=== TASK OBJECTIVE ===
Please repeat the records below exactly, from the first line through the line containing "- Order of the", and nothing more.

EXERCISE DATA START

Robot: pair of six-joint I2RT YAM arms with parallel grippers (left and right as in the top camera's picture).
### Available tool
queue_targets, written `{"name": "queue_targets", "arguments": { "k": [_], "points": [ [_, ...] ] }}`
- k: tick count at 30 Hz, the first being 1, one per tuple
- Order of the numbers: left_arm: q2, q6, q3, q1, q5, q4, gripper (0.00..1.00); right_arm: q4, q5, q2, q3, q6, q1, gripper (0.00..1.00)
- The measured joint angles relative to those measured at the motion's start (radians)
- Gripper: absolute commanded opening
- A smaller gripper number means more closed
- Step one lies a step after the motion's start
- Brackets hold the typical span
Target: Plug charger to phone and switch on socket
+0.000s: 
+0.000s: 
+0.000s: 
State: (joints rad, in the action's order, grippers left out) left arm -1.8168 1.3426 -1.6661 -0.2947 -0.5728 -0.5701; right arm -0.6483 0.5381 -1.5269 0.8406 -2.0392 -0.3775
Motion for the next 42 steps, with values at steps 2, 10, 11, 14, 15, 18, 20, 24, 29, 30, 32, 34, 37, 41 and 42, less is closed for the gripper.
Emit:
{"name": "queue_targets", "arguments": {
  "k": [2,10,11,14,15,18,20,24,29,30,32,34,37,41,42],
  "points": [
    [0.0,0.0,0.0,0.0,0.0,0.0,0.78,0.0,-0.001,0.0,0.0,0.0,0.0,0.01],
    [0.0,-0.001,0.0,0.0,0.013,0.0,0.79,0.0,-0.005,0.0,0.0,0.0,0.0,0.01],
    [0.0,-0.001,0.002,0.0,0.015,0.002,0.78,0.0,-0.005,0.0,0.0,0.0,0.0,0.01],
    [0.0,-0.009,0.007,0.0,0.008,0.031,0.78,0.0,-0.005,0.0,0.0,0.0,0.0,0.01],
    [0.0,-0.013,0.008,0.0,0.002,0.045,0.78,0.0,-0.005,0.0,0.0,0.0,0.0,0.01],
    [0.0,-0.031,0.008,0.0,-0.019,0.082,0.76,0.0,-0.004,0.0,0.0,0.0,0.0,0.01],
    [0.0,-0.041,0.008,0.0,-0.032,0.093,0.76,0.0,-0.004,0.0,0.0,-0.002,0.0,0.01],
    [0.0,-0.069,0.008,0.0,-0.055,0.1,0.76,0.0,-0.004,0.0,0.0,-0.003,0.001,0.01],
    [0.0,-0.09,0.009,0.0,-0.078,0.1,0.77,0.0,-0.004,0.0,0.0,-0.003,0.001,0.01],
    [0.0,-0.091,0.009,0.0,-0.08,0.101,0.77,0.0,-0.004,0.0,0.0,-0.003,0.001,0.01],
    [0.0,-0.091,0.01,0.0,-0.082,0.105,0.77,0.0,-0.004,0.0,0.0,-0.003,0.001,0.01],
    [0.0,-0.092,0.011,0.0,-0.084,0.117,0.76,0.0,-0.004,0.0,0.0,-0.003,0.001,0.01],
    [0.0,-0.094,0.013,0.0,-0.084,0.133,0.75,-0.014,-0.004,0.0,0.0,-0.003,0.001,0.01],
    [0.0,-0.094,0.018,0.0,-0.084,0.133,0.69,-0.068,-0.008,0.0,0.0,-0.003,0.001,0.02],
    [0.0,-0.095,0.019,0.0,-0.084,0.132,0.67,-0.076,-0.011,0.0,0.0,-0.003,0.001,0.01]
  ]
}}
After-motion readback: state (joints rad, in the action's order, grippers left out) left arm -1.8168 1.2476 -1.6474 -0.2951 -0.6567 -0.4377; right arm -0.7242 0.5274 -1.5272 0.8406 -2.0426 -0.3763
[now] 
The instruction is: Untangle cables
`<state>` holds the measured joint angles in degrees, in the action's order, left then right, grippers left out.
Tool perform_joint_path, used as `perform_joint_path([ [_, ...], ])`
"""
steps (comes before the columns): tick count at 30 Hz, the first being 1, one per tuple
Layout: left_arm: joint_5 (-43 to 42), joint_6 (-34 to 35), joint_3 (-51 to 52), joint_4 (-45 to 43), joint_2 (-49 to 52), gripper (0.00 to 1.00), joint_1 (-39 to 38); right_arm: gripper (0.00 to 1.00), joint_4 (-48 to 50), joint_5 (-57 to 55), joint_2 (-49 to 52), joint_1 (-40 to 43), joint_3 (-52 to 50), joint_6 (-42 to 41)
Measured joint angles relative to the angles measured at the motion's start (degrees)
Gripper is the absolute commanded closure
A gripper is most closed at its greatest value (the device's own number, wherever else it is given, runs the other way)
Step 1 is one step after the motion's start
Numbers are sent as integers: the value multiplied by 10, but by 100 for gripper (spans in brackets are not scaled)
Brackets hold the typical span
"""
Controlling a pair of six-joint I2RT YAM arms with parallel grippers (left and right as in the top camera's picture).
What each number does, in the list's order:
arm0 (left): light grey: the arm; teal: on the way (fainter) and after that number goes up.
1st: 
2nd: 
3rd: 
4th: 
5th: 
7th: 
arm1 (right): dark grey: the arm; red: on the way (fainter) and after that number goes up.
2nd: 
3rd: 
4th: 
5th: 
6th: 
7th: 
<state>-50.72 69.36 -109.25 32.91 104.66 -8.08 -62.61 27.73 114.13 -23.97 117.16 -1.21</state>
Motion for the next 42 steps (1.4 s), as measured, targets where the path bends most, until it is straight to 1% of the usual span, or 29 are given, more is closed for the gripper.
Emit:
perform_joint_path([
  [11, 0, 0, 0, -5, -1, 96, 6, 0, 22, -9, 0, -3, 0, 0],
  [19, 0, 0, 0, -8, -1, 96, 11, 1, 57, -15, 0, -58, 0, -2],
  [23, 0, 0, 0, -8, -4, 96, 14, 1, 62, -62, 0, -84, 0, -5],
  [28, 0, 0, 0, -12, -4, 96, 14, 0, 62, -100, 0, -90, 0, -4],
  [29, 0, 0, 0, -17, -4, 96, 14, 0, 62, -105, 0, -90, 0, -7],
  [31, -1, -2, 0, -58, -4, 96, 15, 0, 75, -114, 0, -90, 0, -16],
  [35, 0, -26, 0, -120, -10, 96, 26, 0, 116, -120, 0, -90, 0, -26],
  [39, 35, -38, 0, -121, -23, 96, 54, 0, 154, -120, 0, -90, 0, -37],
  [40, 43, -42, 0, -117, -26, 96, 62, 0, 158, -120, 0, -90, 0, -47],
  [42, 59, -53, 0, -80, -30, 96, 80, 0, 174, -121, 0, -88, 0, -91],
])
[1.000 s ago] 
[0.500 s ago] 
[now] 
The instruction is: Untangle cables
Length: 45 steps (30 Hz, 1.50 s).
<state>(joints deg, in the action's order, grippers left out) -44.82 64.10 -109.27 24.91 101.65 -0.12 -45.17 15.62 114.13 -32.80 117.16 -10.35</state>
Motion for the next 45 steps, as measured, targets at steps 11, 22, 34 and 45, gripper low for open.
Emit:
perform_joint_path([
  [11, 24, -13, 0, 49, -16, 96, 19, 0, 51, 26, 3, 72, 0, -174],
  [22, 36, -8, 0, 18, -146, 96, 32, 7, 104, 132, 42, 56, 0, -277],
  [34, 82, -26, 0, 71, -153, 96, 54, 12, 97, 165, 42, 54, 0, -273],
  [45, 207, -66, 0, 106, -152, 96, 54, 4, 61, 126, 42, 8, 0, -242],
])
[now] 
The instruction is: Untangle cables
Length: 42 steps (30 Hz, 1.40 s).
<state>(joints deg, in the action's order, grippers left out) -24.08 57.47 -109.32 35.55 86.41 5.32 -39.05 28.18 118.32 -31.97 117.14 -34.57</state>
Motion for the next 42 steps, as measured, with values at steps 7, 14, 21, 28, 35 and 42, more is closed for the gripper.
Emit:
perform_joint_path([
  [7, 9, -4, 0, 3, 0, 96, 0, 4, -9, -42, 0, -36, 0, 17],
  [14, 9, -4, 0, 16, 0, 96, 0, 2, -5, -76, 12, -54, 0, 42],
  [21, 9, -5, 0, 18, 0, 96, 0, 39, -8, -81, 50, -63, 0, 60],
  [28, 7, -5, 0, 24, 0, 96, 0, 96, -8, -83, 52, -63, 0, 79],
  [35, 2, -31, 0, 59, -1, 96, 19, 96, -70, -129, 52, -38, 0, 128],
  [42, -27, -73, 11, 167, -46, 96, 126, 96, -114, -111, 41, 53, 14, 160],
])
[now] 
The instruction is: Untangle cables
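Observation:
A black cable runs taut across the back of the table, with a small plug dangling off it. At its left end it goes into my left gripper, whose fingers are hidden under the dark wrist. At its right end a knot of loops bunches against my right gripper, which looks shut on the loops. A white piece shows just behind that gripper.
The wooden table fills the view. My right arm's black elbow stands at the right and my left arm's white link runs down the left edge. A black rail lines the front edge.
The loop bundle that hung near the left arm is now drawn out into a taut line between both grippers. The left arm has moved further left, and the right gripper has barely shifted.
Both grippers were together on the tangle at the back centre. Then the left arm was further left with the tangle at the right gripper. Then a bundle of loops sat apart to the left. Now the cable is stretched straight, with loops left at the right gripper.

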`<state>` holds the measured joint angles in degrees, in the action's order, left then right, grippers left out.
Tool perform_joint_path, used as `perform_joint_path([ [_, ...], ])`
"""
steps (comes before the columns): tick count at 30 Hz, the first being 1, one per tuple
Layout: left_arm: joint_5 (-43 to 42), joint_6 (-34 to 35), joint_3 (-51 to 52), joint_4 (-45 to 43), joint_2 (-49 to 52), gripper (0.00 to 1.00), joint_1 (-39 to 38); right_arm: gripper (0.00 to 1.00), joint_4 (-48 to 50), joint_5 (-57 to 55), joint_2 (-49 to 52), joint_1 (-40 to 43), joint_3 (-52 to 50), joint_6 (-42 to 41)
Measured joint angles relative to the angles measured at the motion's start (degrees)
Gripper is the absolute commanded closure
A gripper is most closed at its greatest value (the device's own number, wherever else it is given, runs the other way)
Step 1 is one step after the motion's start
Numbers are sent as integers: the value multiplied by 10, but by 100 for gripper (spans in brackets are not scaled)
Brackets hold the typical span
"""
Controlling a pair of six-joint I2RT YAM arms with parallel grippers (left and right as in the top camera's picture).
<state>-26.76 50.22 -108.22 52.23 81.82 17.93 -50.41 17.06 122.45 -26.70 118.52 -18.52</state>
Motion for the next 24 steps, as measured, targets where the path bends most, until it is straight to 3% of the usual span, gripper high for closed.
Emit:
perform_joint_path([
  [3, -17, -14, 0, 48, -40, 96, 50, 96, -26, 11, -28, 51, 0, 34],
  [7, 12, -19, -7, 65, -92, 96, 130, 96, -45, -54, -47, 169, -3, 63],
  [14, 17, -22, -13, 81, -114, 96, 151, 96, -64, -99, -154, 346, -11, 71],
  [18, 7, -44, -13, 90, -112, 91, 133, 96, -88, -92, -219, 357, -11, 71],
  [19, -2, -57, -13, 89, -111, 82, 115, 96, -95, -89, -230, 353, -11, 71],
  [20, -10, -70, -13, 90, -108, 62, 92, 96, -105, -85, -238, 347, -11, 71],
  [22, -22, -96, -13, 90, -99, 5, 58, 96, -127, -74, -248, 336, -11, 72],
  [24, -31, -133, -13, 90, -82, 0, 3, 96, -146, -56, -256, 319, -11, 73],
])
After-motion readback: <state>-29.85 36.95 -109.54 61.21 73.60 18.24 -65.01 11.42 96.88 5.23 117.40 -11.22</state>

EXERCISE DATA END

=== ANSWER BOX ===
Robot: pair of six-joint I2RT YAM arms with parallel grippers (left and right as in the top camera's picture).
### Available tool
queue_targets, written `{"name": "queue_targets", "arguments": { "k": [_], "points": [ [_, ...] ] }}`
- k: tick count at 30 Hz, the first being 1, one per tuple
- Order of the numbers: left_arm: q2, q6, q3, q1, q5, q4, gripper (0.00..1.00); right_arm: q4, q5, q2, q3, q6, q1, gripper (0.00..1.00)

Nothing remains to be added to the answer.